Sounds like forcefetching would do your dog wonders. Forcefetch it on land then move back to water. Retrieving shouldn't be "fun" until they're 100 percent bullet proof force broke. After that, they'll have fun because they'll know they're doing something that pleases you (i.e. fetching anything and everything you tell them to, returning immediately, presenting the item, and holding until commanded to give).


----------



## 94NDTA (May 28, 2005)

Well, today I went back to square one. Did a week of sit, here, heel, and sit for 10 minutes in the morning and at night. I also quit working in the house, and started bumpers in the back yard again. I think the retriever club had too many distractions, and the allure of water for me to work there.

Today, we did 10 bumper tosses in the back yard, 3 of which she brought right back to me, 4 she did a round about walk back to me or I had to reel her in, 3 she picked it up, dropped it, and went to check out the neighbors new fence. She was promptly reeled in, and we went back to get the bumper. We ended on 2 really good retrieves, and wanting more bumper.

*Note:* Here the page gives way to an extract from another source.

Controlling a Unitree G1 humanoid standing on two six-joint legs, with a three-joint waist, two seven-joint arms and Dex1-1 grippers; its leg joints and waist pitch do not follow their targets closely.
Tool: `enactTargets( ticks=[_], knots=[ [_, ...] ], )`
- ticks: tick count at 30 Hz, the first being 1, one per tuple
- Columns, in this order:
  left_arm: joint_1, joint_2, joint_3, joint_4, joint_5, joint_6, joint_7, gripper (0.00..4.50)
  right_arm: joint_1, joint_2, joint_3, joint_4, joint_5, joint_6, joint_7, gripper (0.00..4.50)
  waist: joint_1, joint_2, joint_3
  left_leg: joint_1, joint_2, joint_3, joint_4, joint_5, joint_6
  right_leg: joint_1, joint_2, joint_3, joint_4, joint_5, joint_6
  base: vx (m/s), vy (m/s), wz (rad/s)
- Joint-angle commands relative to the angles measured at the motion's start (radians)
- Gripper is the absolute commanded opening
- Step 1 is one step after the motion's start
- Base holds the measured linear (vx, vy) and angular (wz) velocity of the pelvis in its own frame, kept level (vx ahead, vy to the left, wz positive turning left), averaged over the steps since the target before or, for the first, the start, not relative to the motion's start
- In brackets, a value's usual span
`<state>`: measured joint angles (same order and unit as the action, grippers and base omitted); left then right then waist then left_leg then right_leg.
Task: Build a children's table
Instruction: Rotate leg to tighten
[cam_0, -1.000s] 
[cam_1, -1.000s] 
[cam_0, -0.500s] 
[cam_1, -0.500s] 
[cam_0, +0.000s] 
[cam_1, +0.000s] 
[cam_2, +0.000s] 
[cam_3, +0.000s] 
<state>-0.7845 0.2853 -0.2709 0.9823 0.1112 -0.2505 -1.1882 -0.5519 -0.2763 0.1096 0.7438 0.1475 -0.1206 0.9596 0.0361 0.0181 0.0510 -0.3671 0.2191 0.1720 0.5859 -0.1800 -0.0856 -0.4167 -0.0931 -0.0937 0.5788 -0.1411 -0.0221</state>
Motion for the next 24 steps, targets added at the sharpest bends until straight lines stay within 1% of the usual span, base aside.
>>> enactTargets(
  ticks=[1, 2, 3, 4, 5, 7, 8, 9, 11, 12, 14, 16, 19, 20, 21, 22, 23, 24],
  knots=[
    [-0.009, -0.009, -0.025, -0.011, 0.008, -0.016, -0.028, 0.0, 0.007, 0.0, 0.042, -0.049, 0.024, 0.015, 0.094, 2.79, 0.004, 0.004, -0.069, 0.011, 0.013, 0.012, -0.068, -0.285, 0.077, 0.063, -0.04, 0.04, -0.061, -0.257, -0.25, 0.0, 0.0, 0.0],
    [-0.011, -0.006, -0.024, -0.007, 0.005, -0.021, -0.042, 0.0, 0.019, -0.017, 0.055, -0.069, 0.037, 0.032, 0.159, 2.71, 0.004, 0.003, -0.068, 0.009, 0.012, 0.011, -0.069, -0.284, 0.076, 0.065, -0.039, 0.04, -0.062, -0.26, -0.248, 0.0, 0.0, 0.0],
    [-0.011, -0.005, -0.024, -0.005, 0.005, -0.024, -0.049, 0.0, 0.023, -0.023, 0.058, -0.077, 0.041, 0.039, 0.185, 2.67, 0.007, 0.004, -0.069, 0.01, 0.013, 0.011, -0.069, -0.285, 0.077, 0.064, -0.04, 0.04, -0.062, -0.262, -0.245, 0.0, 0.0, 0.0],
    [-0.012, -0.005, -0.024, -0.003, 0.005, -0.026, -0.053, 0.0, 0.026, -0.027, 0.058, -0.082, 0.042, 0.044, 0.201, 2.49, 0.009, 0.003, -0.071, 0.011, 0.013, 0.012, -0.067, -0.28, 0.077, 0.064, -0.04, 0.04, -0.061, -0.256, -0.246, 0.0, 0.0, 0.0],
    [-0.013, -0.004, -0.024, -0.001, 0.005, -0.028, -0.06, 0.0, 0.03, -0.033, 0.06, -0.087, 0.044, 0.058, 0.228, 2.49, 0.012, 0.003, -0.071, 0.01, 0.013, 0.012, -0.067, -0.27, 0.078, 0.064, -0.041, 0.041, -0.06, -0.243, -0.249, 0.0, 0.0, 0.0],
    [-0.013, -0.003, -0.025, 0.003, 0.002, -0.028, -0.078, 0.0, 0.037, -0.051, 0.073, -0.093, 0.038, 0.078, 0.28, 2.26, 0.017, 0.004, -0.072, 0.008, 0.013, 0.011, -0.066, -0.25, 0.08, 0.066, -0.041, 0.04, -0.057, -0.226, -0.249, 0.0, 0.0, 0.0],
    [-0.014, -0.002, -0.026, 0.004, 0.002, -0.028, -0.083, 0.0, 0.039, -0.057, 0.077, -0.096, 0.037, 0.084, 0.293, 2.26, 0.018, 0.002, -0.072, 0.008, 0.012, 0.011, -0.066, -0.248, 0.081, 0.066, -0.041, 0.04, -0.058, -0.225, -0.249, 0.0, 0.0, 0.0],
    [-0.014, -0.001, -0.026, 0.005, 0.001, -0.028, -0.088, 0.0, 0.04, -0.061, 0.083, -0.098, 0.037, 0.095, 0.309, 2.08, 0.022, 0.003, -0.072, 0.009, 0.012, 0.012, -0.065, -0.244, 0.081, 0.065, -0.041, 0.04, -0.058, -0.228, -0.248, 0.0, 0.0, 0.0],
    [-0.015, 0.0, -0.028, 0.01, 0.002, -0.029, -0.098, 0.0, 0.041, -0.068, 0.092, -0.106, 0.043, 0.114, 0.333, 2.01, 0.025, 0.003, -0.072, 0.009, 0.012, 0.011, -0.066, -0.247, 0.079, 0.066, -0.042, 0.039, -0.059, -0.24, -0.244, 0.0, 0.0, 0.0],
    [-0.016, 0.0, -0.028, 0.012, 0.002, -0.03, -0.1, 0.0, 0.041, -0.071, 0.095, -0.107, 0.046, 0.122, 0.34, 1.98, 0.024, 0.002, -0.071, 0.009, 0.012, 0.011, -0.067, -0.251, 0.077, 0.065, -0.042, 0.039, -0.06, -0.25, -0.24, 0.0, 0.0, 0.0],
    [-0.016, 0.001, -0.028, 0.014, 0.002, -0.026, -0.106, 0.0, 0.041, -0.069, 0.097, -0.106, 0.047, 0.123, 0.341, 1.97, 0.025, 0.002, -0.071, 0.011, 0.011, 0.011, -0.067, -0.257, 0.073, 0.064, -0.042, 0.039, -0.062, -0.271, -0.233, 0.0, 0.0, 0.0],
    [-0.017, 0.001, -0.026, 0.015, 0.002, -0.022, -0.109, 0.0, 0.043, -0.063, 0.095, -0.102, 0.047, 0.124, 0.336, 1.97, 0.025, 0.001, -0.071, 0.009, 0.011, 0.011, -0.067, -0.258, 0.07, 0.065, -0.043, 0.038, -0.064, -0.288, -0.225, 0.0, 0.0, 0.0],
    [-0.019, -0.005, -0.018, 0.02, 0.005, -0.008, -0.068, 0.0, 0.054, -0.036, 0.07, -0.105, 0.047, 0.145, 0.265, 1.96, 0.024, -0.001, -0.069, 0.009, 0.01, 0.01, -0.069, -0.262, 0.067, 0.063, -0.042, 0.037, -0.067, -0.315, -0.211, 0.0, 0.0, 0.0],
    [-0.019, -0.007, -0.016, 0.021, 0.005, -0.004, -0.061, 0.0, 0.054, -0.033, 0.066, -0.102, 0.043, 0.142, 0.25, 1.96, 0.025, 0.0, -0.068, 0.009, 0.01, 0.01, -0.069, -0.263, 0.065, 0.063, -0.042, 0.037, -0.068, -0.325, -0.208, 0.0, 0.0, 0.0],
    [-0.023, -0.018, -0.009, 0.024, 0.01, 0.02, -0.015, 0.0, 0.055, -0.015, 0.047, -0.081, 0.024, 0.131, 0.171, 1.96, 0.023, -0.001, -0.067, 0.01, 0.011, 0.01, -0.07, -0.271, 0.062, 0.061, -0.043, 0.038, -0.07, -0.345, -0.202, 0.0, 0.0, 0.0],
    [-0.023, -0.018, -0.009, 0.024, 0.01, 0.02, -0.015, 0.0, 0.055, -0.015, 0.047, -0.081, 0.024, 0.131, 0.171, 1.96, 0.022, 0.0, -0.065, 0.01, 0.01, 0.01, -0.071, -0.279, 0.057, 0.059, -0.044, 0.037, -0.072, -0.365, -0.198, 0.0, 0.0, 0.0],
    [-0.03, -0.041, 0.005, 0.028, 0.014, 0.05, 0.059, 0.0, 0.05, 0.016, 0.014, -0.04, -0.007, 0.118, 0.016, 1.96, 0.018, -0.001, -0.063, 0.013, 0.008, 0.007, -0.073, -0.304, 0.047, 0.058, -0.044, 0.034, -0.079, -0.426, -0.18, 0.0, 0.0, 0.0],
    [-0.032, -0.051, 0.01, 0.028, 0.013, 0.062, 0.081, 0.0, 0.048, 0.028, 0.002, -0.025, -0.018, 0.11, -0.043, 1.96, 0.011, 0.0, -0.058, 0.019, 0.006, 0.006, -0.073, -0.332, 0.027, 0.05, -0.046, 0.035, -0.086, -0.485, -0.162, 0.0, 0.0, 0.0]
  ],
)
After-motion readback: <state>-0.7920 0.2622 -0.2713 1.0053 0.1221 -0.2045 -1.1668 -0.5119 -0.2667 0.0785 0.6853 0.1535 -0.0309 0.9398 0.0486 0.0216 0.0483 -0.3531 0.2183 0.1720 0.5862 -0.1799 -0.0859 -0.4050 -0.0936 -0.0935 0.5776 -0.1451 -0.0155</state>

I am taking baby steps. I think I just have that feer that I am going to do something wrong and she is picking up on that. We had a fun day today.


----------



## 94NDTA (May 28, 2005)

Went 10 for 10 today with near perfect retrieves in the backyard. Ended happy. Should I be throwing more or is this fine at this point?


----------



## Bobm (Aug 26, 2003)

10's plenty


----------



## 94NDTA (May 28, 2005)

She did great again tonight. I think it was just a phase. We did 10 for 10 again.


----------



## Chaws (Oct 12, 2007)

Too many retrieves at this point.

Aimlessly throwing something for the dog to retrieve doesn't advance them. Reduce the number of retrieves and teach them something like running through cover, swimming across from one body of water to another, swimming past a point, require steadiness and start teaching multiples.


----------



## 94NDTA (May 28, 2005)

Got it.


----------